▶ [INSTRUCTIONS FOR THE TASK]: Only the lines below between the one holding "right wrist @" and the one holding "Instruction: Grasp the", inclusive, are to be reproduced word for word; the pictures are to be left out.

[Recorded data]
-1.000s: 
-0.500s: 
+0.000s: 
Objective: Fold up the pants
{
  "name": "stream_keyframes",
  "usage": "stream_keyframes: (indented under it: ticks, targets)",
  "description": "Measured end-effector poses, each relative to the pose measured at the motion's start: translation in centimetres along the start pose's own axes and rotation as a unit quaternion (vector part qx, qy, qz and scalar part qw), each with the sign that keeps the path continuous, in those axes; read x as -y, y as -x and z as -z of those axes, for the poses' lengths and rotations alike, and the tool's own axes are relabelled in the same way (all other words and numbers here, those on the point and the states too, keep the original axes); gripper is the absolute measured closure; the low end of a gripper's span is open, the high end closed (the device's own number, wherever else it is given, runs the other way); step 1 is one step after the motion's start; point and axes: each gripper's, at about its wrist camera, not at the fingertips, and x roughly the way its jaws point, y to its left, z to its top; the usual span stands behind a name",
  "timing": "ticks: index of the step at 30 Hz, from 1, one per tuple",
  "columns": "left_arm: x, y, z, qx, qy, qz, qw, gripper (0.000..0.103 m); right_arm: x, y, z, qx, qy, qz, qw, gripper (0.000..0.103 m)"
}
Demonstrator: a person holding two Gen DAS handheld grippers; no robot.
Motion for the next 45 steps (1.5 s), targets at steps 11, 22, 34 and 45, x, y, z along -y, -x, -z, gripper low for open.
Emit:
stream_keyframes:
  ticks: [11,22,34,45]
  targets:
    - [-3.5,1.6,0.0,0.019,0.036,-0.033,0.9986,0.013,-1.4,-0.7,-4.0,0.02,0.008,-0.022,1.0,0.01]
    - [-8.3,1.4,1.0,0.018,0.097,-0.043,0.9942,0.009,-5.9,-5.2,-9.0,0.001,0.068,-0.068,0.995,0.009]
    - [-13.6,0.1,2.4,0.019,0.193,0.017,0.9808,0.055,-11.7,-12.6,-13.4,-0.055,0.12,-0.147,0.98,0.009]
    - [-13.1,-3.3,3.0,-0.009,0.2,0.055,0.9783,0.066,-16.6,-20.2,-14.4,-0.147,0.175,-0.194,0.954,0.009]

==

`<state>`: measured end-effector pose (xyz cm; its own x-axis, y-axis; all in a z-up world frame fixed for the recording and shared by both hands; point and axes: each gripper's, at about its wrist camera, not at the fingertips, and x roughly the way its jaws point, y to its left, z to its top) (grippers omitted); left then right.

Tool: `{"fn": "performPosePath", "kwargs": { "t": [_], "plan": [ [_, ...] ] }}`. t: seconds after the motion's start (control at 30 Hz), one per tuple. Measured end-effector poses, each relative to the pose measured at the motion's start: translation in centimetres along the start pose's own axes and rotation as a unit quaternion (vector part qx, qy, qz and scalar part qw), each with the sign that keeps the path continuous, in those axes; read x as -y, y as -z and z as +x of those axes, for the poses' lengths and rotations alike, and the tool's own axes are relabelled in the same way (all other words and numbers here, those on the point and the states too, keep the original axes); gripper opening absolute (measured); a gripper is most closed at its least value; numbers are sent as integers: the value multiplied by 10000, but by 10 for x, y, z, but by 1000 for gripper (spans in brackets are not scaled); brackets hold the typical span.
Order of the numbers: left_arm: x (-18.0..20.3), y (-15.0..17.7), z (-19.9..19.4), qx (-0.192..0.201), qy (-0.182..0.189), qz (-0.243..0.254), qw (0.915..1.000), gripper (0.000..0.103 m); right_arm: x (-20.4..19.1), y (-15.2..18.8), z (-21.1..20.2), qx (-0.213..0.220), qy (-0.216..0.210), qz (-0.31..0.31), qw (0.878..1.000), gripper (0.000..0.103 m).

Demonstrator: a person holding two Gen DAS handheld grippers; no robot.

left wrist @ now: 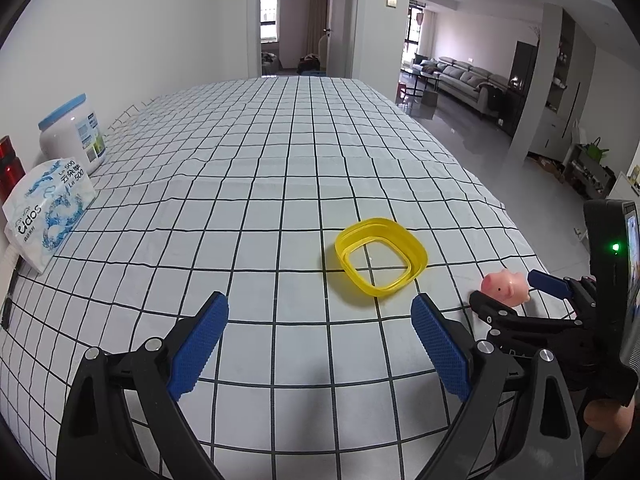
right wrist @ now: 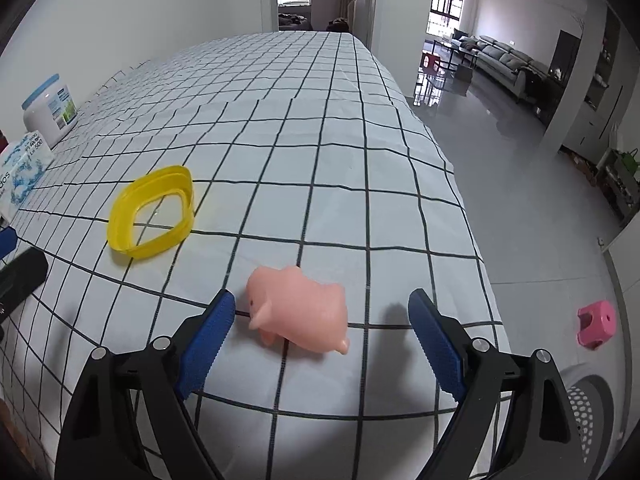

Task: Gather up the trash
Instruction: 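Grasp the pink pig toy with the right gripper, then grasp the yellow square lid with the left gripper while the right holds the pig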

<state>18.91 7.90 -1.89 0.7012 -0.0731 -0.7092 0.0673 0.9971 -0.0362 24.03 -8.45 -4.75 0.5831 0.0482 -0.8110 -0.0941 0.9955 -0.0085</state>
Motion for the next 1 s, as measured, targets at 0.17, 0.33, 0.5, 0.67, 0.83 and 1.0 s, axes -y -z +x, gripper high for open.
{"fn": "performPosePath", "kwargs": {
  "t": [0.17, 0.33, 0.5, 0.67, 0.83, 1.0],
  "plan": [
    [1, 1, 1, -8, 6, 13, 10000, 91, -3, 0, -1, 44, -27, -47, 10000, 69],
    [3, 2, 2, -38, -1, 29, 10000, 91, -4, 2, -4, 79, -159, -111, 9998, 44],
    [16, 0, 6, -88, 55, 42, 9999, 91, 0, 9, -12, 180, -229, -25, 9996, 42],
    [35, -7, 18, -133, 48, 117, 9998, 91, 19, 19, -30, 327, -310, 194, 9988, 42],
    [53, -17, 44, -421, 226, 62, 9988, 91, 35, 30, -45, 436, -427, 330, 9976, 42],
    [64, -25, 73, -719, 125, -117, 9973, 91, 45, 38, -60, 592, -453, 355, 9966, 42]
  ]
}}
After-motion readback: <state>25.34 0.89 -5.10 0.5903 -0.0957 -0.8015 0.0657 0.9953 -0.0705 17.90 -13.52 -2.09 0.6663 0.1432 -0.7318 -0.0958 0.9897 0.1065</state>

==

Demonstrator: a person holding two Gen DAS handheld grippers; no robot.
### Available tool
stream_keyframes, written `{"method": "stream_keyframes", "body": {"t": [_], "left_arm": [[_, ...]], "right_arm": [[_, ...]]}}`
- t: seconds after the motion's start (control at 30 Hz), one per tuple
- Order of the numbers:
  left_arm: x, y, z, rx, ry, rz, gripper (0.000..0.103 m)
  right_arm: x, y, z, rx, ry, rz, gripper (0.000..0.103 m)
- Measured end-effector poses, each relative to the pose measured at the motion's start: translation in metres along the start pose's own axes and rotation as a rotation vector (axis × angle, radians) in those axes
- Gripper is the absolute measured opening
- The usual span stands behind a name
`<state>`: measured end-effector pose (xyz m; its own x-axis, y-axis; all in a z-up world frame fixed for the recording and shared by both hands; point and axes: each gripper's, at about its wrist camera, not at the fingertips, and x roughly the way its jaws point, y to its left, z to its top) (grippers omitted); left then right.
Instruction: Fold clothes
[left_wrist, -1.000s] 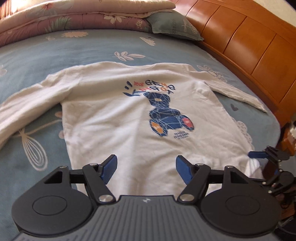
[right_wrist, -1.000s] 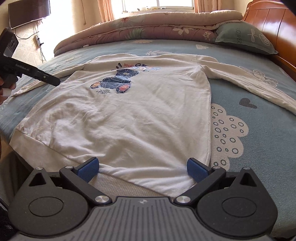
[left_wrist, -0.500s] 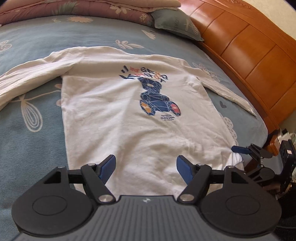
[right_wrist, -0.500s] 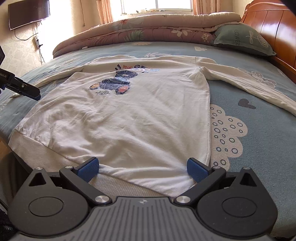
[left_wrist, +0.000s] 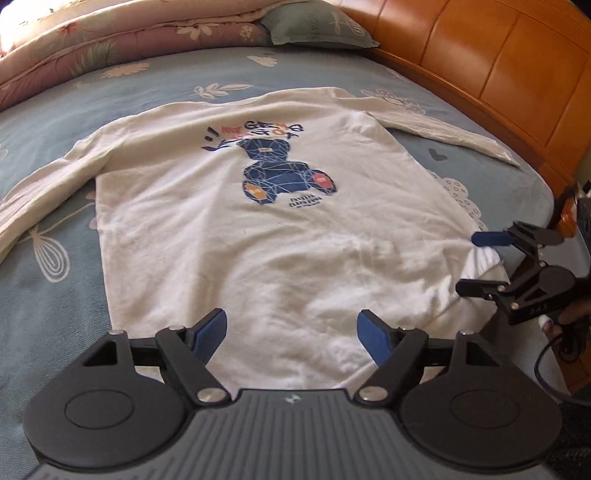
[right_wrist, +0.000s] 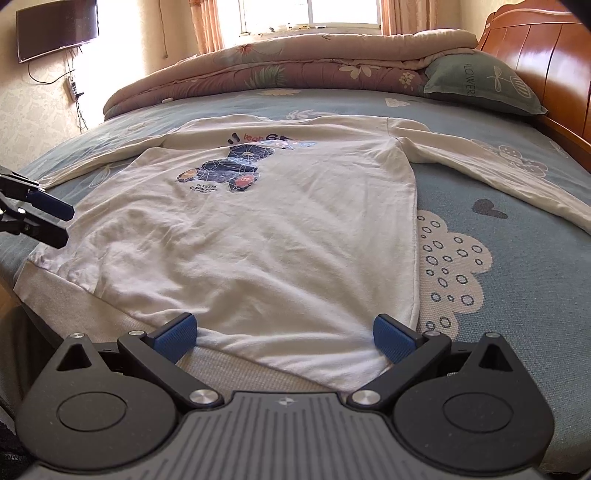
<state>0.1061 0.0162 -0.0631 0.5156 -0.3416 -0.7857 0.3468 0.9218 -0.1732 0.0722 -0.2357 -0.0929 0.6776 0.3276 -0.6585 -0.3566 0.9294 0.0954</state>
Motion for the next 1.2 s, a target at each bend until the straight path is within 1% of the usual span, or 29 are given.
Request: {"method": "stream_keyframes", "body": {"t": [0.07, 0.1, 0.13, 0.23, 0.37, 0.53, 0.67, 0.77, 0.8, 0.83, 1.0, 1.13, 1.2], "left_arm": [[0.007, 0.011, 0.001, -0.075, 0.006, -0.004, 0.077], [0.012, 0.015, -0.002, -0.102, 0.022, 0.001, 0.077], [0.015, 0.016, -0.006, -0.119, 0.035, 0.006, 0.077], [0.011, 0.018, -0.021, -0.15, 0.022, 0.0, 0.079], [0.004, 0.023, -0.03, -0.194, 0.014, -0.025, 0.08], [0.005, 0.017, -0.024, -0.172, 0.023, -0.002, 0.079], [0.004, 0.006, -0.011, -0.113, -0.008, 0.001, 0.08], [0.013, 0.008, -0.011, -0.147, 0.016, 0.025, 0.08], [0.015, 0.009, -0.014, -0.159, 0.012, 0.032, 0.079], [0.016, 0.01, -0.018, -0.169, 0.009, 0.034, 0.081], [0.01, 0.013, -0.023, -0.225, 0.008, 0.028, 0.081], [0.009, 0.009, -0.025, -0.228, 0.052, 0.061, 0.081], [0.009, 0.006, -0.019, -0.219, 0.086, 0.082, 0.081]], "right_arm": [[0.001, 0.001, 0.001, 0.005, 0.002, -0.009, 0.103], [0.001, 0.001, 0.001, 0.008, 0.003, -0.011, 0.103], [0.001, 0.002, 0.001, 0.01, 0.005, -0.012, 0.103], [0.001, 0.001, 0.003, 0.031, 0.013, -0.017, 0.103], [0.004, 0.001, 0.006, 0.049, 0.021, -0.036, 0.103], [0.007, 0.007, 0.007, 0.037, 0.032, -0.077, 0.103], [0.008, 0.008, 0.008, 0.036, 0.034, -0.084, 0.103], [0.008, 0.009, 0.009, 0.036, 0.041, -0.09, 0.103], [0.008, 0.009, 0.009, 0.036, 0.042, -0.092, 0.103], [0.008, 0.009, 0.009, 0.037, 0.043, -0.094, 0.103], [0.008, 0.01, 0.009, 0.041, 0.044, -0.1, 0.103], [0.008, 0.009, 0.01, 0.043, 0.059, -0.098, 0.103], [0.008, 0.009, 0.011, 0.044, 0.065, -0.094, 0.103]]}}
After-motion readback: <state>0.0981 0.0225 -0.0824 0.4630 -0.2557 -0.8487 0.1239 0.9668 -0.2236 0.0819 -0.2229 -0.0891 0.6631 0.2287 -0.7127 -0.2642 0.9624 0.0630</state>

▶ [RESULT BELOW]:
right wrist @ now: 

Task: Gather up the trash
Instruction: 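Grasp the pink pig toy with the right gripper, then grasp the yellow square lid with the left gripper while the right holds the pig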

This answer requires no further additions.